━━━━━ TASK DATA

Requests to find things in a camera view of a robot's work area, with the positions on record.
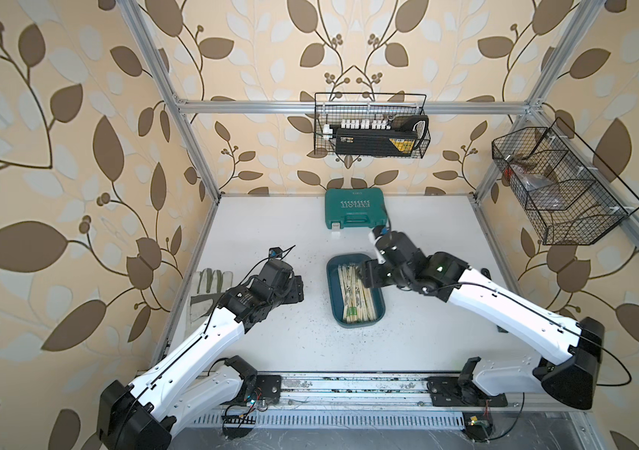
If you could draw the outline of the teal plastic storage box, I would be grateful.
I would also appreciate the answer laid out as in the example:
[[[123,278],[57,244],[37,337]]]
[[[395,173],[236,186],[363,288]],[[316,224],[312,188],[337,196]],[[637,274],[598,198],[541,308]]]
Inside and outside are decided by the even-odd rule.
[[[363,253],[353,253],[334,256],[329,262],[327,262],[326,273],[330,293],[330,305],[334,319],[341,327],[358,328],[373,326],[373,324],[377,324],[377,322],[379,322],[385,315],[386,307],[381,290],[369,289],[374,300],[375,309],[377,312],[377,320],[375,320],[374,322],[363,322],[357,309],[359,315],[357,322],[355,322],[354,324],[347,324],[343,321],[343,299],[338,277],[338,268],[340,268],[340,266],[354,267],[354,287],[356,292],[356,269],[360,268],[360,263],[367,260],[370,260],[370,257],[368,255],[365,255]]]

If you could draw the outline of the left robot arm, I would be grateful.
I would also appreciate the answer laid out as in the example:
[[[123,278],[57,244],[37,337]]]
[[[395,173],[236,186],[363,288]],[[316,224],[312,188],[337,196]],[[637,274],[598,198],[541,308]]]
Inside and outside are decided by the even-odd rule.
[[[302,302],[304,284],[280,258],[222,294],[204,322],[129,384],[112,382],[99,400],[96,436],[108,449],[166,449],[180,431],[221,404],[258,397],[255,367],[222,353],[282,305]]]

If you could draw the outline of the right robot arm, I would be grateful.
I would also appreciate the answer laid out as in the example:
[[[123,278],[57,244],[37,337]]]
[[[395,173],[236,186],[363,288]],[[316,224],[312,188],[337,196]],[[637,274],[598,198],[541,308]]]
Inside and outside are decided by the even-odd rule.
[[[425,255],[403,232],[376,226],[368,234],[376,259],[362,262],[368,289],[396,286],[467,309],[525,342],[531,351],[502,358],[475,356],[456,381],[456,396],[471,405],[509,393],[545,393],[587,411],[602,364],[605,328],[543,309],[443,251]]]

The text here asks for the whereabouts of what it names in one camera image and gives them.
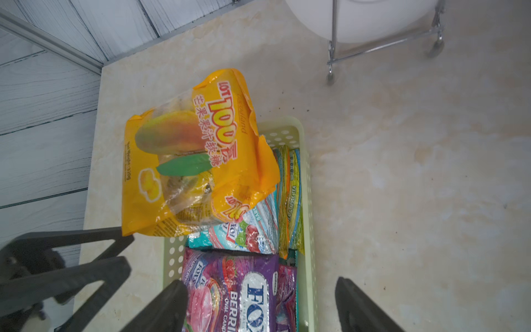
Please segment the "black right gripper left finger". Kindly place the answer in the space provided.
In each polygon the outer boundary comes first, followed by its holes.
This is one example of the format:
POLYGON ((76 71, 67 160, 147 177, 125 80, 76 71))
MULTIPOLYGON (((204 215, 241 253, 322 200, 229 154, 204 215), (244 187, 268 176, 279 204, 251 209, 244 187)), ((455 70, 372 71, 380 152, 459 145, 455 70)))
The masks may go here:
POLYGON ((188 289, 181 280, 174 280, 122 331, 182 331, 187 308, 188 289))

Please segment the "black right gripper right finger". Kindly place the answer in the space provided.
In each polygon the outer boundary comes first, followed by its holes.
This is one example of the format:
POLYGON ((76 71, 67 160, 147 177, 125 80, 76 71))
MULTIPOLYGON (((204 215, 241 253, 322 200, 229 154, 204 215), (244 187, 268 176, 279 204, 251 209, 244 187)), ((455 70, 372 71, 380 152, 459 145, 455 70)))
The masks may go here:
POLYGON ((404 332, 362 289, 345 277, 337 279, 335 302, 343 332, 404 332))

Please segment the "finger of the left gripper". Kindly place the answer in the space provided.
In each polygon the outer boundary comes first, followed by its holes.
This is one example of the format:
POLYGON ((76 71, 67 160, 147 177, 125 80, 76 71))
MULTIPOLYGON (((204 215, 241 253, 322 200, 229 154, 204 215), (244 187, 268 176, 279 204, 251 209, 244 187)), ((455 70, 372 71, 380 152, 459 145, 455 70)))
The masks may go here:
POLYGON ((61 331, 84 331, 99 310, 113 297, 131 274, 125 257, 112 257, 88 264, 29 275, 1 284, 1 319, 20 327, 35 305, 51 297, 74 293, 101 282, 91 297, 64 323, 61 331))
POLYGON ((65 269, 57 248, 110 240, 112 245, 95 258, 97 261, 119 256, 134 242, 134 236, 124 236, 120 227, 26 233, 1 248, 1 281, 65 269))

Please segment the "pink Fox's berries candy bag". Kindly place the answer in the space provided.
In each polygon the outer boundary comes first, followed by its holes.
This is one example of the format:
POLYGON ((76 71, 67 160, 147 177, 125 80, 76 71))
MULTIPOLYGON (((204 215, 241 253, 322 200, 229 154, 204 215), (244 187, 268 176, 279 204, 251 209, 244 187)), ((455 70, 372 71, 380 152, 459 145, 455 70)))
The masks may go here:
POLYGON ((184 331, 296 331, 297 269, 276 255, 188 248, 184 331))

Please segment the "teal red Fox's fruits bag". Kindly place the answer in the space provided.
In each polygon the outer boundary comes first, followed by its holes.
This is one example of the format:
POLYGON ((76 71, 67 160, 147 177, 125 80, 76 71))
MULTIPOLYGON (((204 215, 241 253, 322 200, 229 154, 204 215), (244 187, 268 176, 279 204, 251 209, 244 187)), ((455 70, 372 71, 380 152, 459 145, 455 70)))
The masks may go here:
POLYGON ((216 225, 188 236, 193 249, 220 249, 276 255, 279 250, 277 194, 274 192, 246 212, 237 223, 216 225))

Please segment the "yellow orange candy bag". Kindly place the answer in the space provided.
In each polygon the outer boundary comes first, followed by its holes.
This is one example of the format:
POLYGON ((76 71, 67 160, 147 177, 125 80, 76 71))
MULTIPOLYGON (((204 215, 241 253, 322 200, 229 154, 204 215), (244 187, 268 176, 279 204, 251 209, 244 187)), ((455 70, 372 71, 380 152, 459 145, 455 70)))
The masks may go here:
POLYGON ((279 181, 243 74, 215 71, 127 120, 123 235, 175 237, 242 221, 279 181))

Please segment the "green Fox's spring tea bag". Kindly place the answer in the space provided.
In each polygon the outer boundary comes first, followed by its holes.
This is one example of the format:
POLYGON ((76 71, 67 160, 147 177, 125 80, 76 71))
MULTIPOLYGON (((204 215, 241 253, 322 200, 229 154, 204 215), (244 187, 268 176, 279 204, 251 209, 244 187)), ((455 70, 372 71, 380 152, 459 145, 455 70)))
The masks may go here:
POLYGON ((290 250, 304 252, 300 151, 282 145, 273 152, 280 171, 276 198, 279 256, 287 260, 290 250))

━━━━━━━━━━

Set apart and copy each line of the records that holds the word "candy".

**TASK OUTPUT:**
Please segment the "pink Fox's berries candy bag". Kindly place the answer in the space provided.
Please segment the "yellow orange candy bag". Kindly place the answer in the space provided.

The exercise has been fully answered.